10 Feb 2020 - 5 Minute Read


It’s a common question for any traveler, but for a third-culture kid, it poses a bit of a dilemma: Do I tell them where I live? Where my birthplace is? My nationality?

Since arriving in Portugal for a 15-day trip, I’d heard “Where are you from?” more than a dozen times. In this moment, it was asked by Júlio, a local São Miguel resident I met in the Azores archipelago. “Mozambique,” I answered, anticipating the inevitable response to being a monoglot from a former Portuguese colony.

“You’re Mozambican? Then why don’t you speak Portuguese?” he demanded.

“I live in Mozambique, but I’m Indian.”

Skepticism clouded the Azorean’s face, so I added, “I’ve spent half my life in South Africa, which is why my Portuguese isn’t good.”

Júlio rolled his eyes in jest and clapped me hard on the shoulders. “So, really, you don’t even have a home?”

I shrugged and laughed as he walked away, but the remark niggled at me for a while.

Being the daughter of first-generation immigrants, I’d always hesitated to tie myself to any one place. The concept of “home” was uncertain because, well, where was it exactly? Was it in a specific city, country, or continent – all of which I’d traded several times over the years? Was it among friends and family, who were scattered around the globe?
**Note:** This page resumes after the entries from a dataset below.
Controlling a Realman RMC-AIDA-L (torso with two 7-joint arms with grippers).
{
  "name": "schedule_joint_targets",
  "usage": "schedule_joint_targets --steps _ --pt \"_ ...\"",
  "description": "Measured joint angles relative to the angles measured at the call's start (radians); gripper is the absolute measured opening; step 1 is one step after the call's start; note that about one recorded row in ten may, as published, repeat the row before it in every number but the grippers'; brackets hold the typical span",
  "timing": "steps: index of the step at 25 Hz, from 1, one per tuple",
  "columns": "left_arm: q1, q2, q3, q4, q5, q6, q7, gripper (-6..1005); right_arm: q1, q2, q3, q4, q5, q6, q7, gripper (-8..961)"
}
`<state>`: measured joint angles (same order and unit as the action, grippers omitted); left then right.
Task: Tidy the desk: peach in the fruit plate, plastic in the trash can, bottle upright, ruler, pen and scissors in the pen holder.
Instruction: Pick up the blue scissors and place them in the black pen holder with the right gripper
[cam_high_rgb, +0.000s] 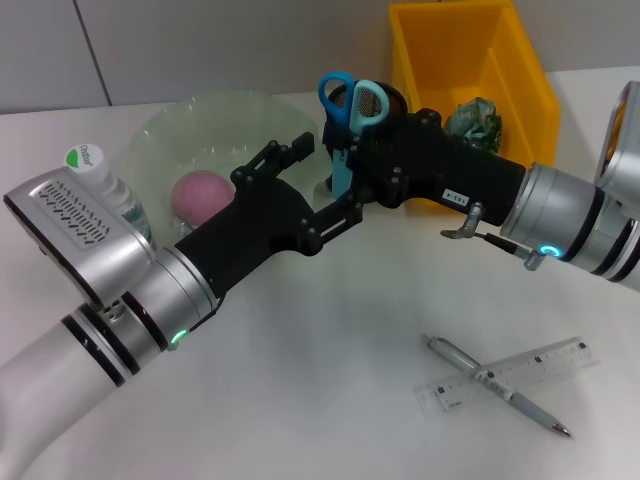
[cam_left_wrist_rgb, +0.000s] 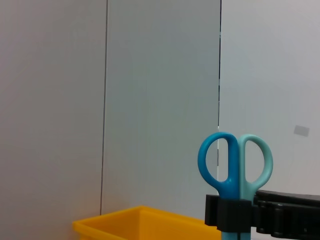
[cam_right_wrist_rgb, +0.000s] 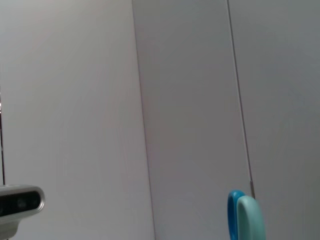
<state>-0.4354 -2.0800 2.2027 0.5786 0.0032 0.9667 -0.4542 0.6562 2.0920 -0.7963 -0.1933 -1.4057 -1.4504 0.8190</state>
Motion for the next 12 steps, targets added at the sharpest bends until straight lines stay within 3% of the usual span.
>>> schedule_joint_targets --steps 1,12 --pt "0.001 0.000 0.000 0.000 0.000 0.002 -0.002 802 -0.002 -0.001 0.000 0.000 0.003 -0.001 0.000 91" --pt "0.061 0.018 -0.007 -0.003 0.028 0.104 -0.073 804 -0.038 -0.010 0.014 -0.086 0.078 -0.007 0.039 91"
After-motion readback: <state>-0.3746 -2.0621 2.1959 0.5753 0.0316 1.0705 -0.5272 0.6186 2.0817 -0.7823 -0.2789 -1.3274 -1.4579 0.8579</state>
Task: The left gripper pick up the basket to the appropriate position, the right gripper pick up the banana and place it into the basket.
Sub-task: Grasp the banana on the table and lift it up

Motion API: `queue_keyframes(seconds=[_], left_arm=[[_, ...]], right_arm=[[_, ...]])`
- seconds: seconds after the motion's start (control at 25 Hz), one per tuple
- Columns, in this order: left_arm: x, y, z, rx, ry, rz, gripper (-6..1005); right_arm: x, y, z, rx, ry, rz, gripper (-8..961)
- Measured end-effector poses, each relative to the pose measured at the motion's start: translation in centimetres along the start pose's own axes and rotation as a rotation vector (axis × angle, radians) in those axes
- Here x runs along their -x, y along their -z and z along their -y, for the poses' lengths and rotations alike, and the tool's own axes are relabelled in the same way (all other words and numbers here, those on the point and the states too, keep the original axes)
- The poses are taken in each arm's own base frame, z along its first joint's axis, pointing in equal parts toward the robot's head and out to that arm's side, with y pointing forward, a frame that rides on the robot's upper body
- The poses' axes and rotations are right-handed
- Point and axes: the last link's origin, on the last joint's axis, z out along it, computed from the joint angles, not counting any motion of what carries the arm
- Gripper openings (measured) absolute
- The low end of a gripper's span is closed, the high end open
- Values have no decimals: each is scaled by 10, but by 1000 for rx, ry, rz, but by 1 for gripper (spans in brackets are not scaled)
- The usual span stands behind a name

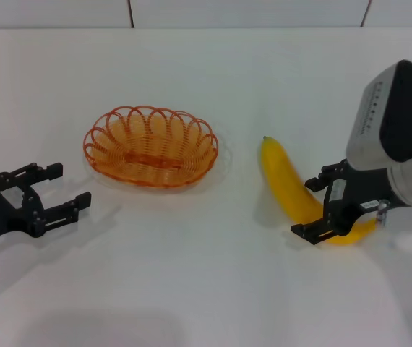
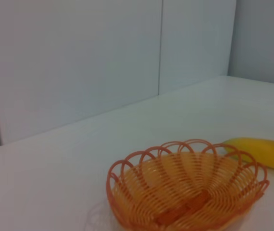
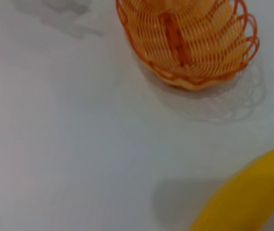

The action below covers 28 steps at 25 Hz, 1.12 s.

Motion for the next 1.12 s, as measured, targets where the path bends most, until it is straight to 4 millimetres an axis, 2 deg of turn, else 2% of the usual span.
queue_keyframes(seconds=[0.24,0.84,1.12], left_arm=[[0,-1,0,-1,-2,0,784],[-2,-4,1,-7,-7,-1,784],[-1,-3,1,-9,-5,-2,784]], right_arm=[[0,-8,2,15,-2,-17,870],[1,-11,8,-8,-8,-34,871],[2,-10,8,-8,-27,-29,841]])
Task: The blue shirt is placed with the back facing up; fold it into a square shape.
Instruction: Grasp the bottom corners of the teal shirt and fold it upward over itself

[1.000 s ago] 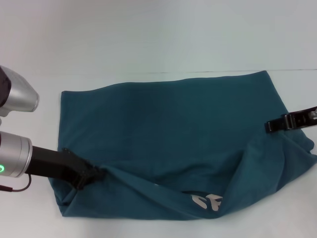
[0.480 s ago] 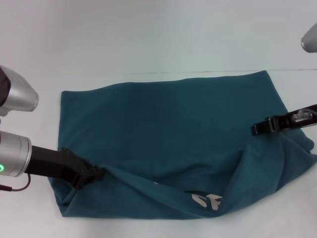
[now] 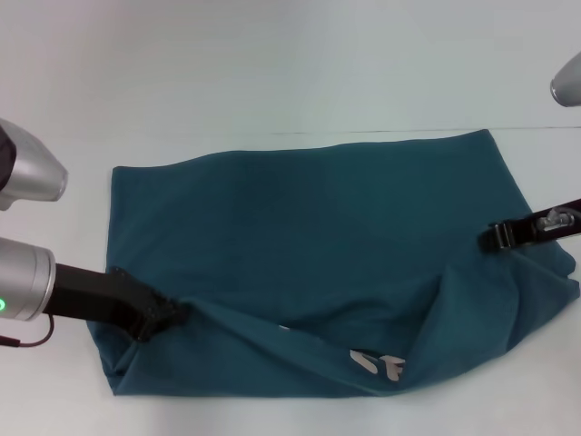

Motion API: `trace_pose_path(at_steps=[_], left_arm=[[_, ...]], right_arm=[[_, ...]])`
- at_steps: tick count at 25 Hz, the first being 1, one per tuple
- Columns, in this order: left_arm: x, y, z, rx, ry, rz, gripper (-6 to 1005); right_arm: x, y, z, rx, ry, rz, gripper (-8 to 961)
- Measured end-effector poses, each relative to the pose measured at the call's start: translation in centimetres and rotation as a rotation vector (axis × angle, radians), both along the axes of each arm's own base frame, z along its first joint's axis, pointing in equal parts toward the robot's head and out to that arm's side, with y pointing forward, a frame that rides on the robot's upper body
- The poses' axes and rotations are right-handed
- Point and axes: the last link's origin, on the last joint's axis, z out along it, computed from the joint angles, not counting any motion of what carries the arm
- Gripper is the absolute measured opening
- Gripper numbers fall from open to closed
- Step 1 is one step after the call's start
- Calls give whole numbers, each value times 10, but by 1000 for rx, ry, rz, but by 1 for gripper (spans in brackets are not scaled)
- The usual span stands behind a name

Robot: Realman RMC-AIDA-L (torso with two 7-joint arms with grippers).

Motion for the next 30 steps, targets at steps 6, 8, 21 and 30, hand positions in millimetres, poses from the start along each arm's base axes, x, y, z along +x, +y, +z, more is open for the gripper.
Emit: trace_pose_path(at_steps=[6, 8, 21, 30], left_arm=[[1, 4, 4, 24, -3, -5, 2], [2, 6, 6, 31, -4, -6, 2], [15, 34, 32, 150, -17, -38, 10], [33, 66, 43, 312, -31, -122, 22]], right_arm=[[-5, -1, 7, 21, -15, 43, 137], [-7, -1, 11, 36, -16, 52, 74], [6, 15, 59, 228, -5, 74, 35], [27, 37, 78, 307, 8, 66, 37]])
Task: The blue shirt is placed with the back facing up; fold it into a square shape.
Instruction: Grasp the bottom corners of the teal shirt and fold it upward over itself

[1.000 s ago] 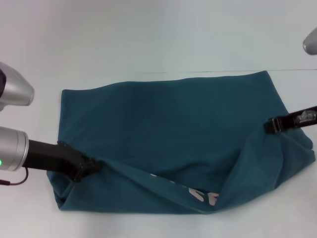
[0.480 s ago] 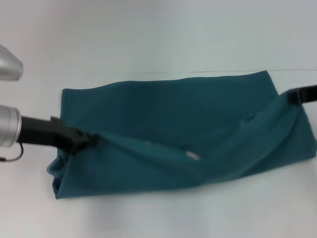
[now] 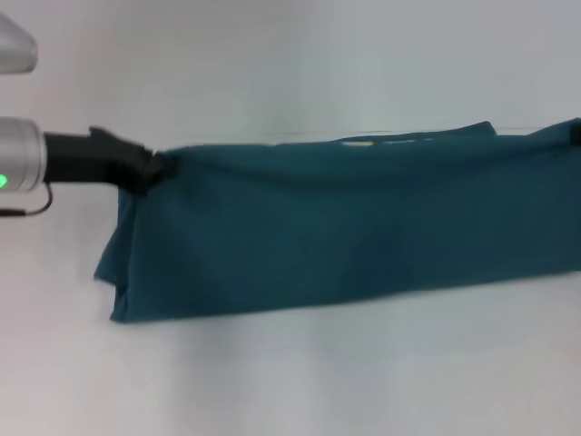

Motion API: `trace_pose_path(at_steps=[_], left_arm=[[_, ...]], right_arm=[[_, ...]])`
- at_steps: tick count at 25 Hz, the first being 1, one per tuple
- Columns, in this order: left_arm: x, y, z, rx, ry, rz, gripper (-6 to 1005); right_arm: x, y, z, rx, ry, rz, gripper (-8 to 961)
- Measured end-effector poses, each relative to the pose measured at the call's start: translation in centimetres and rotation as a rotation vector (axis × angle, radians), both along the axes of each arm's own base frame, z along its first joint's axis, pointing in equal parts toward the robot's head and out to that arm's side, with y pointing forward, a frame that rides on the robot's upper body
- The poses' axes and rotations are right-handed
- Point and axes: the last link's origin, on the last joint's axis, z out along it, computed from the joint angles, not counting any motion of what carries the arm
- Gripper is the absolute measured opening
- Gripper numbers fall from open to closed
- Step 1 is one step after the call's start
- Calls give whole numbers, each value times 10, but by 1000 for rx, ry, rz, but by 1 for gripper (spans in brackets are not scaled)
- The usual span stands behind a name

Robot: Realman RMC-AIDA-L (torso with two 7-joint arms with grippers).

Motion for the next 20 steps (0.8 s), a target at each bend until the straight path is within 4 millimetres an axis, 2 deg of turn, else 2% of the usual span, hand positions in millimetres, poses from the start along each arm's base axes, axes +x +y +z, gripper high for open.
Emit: trace_pose_path(at_steps=[3, 10, 20], left_arm=[[6, 17, -10, 58, -12, -47, 26], [5, 37, -31, 112, 30, -83, 35], [-5, 53, -44, 230, 84, -92, 49]], right_arm=[[3, 8, 1, 3, 6, -2, 38], [-1, 26, 0, 20, 4, 17, 40], [1, 51, -4, 35, -14, 18, 42]])
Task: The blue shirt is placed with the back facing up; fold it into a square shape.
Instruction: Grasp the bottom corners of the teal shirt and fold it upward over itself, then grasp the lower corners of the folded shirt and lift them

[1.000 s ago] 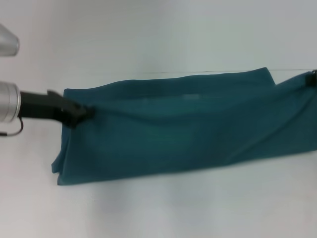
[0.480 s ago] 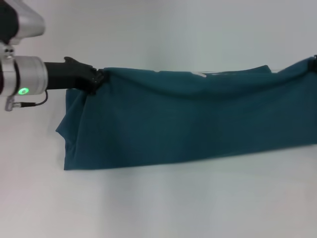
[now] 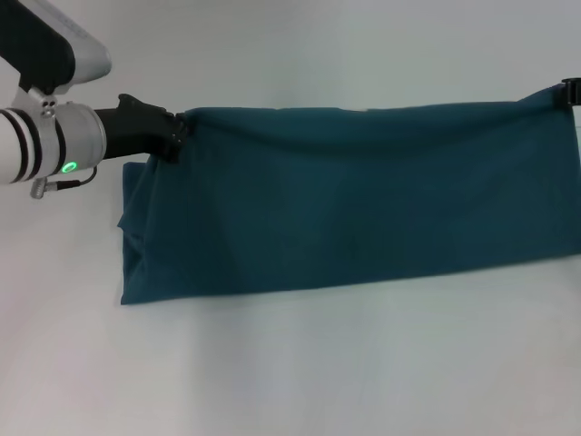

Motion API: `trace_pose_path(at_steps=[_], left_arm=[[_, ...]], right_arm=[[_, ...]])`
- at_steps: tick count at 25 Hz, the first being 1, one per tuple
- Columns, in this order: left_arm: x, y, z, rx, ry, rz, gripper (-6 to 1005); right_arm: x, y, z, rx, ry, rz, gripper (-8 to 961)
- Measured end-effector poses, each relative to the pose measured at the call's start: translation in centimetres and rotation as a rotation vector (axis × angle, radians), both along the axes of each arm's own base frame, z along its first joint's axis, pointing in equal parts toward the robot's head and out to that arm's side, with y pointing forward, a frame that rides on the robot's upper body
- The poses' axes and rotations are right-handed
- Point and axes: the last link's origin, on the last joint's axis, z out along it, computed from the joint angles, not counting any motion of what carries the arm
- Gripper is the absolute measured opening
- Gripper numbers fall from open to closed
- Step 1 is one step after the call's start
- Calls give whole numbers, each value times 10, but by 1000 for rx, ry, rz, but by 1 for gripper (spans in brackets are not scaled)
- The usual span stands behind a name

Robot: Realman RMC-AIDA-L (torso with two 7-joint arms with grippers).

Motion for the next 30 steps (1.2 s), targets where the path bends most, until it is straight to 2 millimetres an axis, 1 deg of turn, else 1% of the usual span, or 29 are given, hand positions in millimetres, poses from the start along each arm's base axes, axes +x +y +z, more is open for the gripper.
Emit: trace_pose_path(at_steps=[6, 13, 16, 19, 20, 22, 25, 26, 27, 28, 30], left_arm=[[-7, 0, -8, 16, 20, 5, 57], [-15, -5, -23, 27, 52, -2, 67], [-17, -8, -29, 50, 64, -17, 71], [-20, -8, -30, 71, 75, -14, 75], [-22, -7, -29, 82, 83, -12, 76], [-26, -6, -26, 111, 105, -7, 150], [-31, -4, -21, 160, 129, 15, 261], [-33, -4, -17, 186, 125, 30, 298], [-33, -4, -17, 186, 125, 30, 339], [-34, -4, -8, 221, 86, 58, 381], [-34, -5, -1, 233, 33, 78, 464]], right_arm=[[5, 6, -9, -12, -12, -13, 43], [5, 3, -16, -28, -13, -9, 45], [6, 2, -19, -31, -10, -12, 133], [7, -1, -22, -33, -13, -15, 222], [7, -1, -22, -30, -18, -14, 301], [6, -3, -22, -25, -23, -10, 459], [1, -8, -22, -1, -22, 11, 605], [-2, -9, -21, 9, -25, 24, 654], [-6, -11, -19, 19, -27, 40, 703], [-10, -12, -19, 25, -25, 55, 702], [-17, -13, -21, 30, -13, 82, 699]])
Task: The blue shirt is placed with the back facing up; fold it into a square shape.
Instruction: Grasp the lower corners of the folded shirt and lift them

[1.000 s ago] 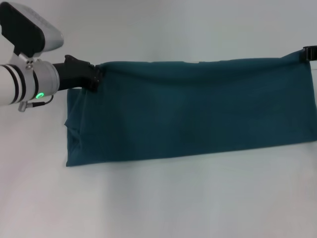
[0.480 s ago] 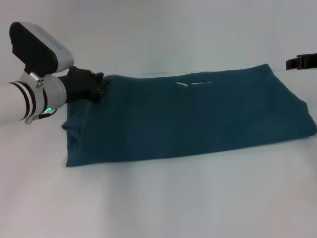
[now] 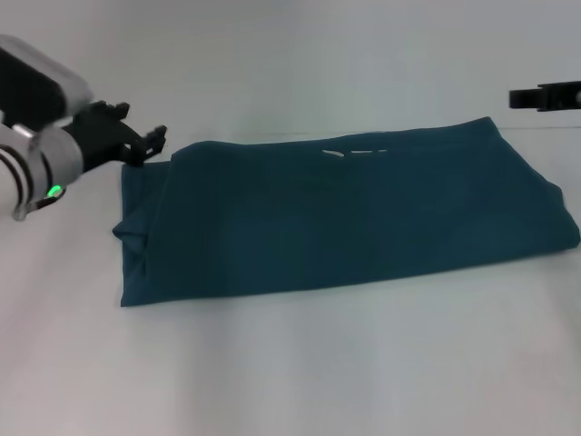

Or did it lie in the routine of everyday life, which was never a constant for me?

Paddleboarding in the Nature Park of Arrábida
Isabelle Anne Abraham
Paddleboarding in the Nature Park of Arrábida

Despite Portugal’s history of exploration, my answer to “Where are you from?” was often met with curiosity, confusion, or even suspicion. Sometimes it was as simple as a blank look; other times, more memorable reactions, like the one I received on a pier in the Nature Park of Arrábida, surrounded by the bay’s infinite shades of aquatic blue. The word “Mozambique” had barely left my mouth when a chatty paddleboard instructor sputtered incredulously, “What the fuck? What the fuck!” It took a good few minutes to convince to him that I wasn’t a Mozambican pretending not to speak Portuguese.

It was only the first week of my trip, and I was beginning to feel mildly anxious whenever the question was directed my way. So, at a tavern in São Miguel, Ileana – another solo traveler – offered a suggestion.

“Just tell them you’re South African,” she said, as we tucked into Azorean beef and freshly prepared fish. “Then you don’t have to explain the language problem.”

As a Dominican-American living in New York, one of the world’s most ethnically diverse metropolises, Ileana knew a thing or two about dealing with cross-cultural irritants.

“The thing is,” I interjected, “I’m not South African. Maybe I don’t really belong anywhere.”

* * * * *






“Não, sou Indiana.”

“Mas és de onde?” But where are you from?

The interrogation was delivered by a scowling taxi driver, António, as we crept along the tortuous road up to a Moorish castle back in continental Portugal. After spending the previous 15 minutes shaking his fists at swerving vehicles, his bright cyan eyes were now focused on me.

Moorish castle in the Sintra Mountains
Isabelle Anne Abraham
Moorish castle in the Sintra Mountains

As soon as I replied “Maputo,” the capital of Mozambique, António launched into rapid-fire Portuguese: “Lembra que chamava-se Lourenço Marques? Um dia, vou visitar…” (“It was called Lourenço Marques, remember? One day I’ll visit…”)

I nodded at his increasingly complex sentences, occasionally throwing in a “sim” to reassure him I was still listening. As our ascent steepened, the passenger window slid down, and he instructed me to breathe in the Sintra Mountains.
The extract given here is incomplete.